Actually, _those people_ are likely the ones to miss out on the _Pearly Gates_!


----------



## HibLaGrande (Sep 25, 2005)

dougspaulding said:


> Actually, _those people_ are likely the ones to miss out on the _Pearly Gates_!


How could you doubt their holy conviction? You shall be burned at the stake for such heresy! While cleansing in flame, you shall meet the all powerful Gumagie the golden muskrat! Within his holy aura you shall fall to your knees before him and offer up your rod and your staff to satisfy his ravenous hunger. Only then will your spirit be clean and worthy of eternity in the land of potato salad just beyond the pearly gates! Heed my warning nay sayer, Gumagie awaits us all!

Or you could just make a donation, for Gumagie the golden muskrat will ease your burden of all your worldly stuff.
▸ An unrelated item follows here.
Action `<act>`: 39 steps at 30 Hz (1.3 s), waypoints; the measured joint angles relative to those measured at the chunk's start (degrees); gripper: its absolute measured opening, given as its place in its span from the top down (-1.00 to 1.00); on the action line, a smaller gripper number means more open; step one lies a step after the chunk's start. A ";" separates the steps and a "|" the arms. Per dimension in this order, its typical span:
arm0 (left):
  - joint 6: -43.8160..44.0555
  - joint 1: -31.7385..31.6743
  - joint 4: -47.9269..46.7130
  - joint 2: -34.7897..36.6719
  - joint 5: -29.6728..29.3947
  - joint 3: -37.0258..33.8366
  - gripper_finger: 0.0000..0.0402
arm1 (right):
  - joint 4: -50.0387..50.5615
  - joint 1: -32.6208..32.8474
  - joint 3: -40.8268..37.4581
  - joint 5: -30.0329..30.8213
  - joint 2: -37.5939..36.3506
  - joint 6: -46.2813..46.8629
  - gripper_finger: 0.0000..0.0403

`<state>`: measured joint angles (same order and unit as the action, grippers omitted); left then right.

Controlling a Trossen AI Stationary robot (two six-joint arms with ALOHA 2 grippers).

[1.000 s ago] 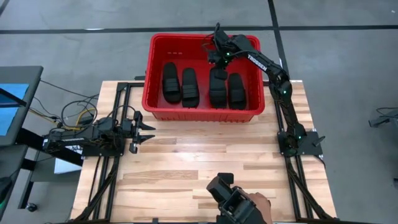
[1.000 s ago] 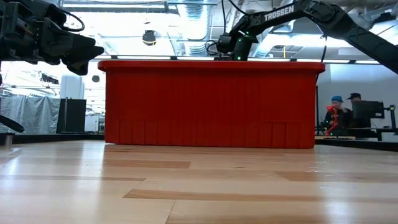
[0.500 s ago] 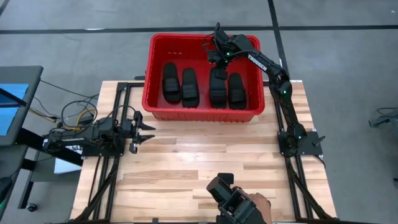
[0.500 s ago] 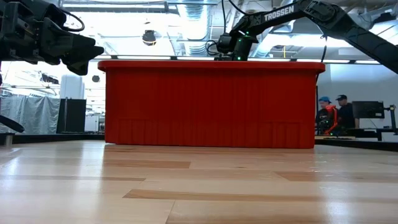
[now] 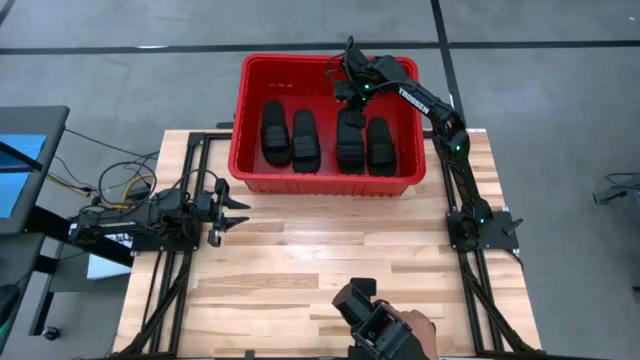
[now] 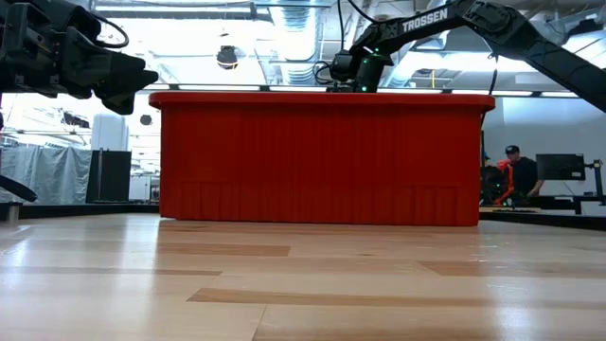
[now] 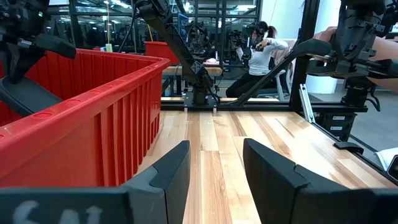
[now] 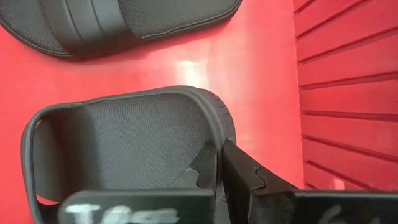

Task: Pick and place slides into bin
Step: Put the black slipper into the red container

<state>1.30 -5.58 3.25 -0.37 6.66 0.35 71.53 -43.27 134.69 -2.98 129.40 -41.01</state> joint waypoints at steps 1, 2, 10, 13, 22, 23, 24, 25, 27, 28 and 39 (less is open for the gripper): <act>0.00 -0.02 0.00 -0.01 0.00 -0.01 0.31 | 0.01 0.00 0.00 0.00 0.00 0.00 1.00; 0.00 0.00 -0.02 0.01 0.00 0.01 0.31 | 0.00 0.00 0.00 0.01 0.00 0.00 1.00; 0.00 0.00 0.00 0.00 0.00 0.01 0.31 | 0.04 0.00 0.00 0.00 0.00 0.00 1.00; 0.00 -0.02 0.00 0.01 0.00 -0.01 0.31 | 0.07 0.00 0.00 0.00 0.00 0.00 1.00; 0.01 0.00 0.00 -0.01 0.00 0.00 0.31 | 0.07 0.00 0.02 -0.01 0.00 -0.02 0.78; 0.01 0.00 0.00 0.00 0.00 0.00 0.31 | 0.09 0.00 0.02 -0.04 0.00 -0.02 0.75; 0.02 0.00 0.00 -0.02 0.00 0.01 0.31 | 0.09 0.00 0.02 -0.06 0.00 -0.02 0.72; 0.00 0.00 0.00 0.01 0.00 0.01 0.31 | 0.09 0.00 0.02 -0.11 0.00 -0.02 0.70; 0.00 -0.01 0.00 -0.01 0.00 0.01 0.31 | 0.09 0.00 0.02 -0.13 0.00 -0.02 0.67; 0.01 -0.01 0.00 -0.01 0.00 0.00 0.31 | 0.09 0.00 0.02 -0.13 0.00 -0.02 0.66; 0.02 -0.02 0.00 0.01 0.00 0.01 0.31 | 0.50 0.00 0.02 -0.07 0.00 0.07 0.54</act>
or something to that effect.


----------



## dougspaulding (May 22, 2004)

HibLaGrande said:


> Within his holy aura you shall fall to your knees before him and offer up your rod and your staff to satisfy his ravenous hunger.


You said rod.


----------



## GOT (Apr 17, 2007)

My wife was a kindergarten teacher at a school about 1/2 a mile from our house so she invited the entire class to my haunted garage. One of the kids walked up to her a said, "But Ms. Beach, that's the Devil's birthday!" She was caught off gaurd and finally mumbled,"Well, we don't celebrate that part." Poor kid. We quickly went through the twenty pounds of candy I bought so I guess he didn't have much influence over his friends.


----------



## theworstwitch (May 27, 2007)

People are so crazy. If Jesus came to save us from Satan, why is there still "evil" that we need to be saved from? Is Jesus on vacation?
I went to Catholic lessons for a few years when I was very young, and they told us they would rather people be satan worshipers than atheists cos at least satanists believe in the christian concepts of god and devil. 
What's off putting is that the illustrations look so familier I think I saw this thing back in high school!
Ugh. I'm gonna go rub myself with a Black Sabbath CD.


----------



## slightlymad (May 25, 2006)

Just make sure its the Ronnie Sabbath that way satanism and catholicism is covered in the same rub.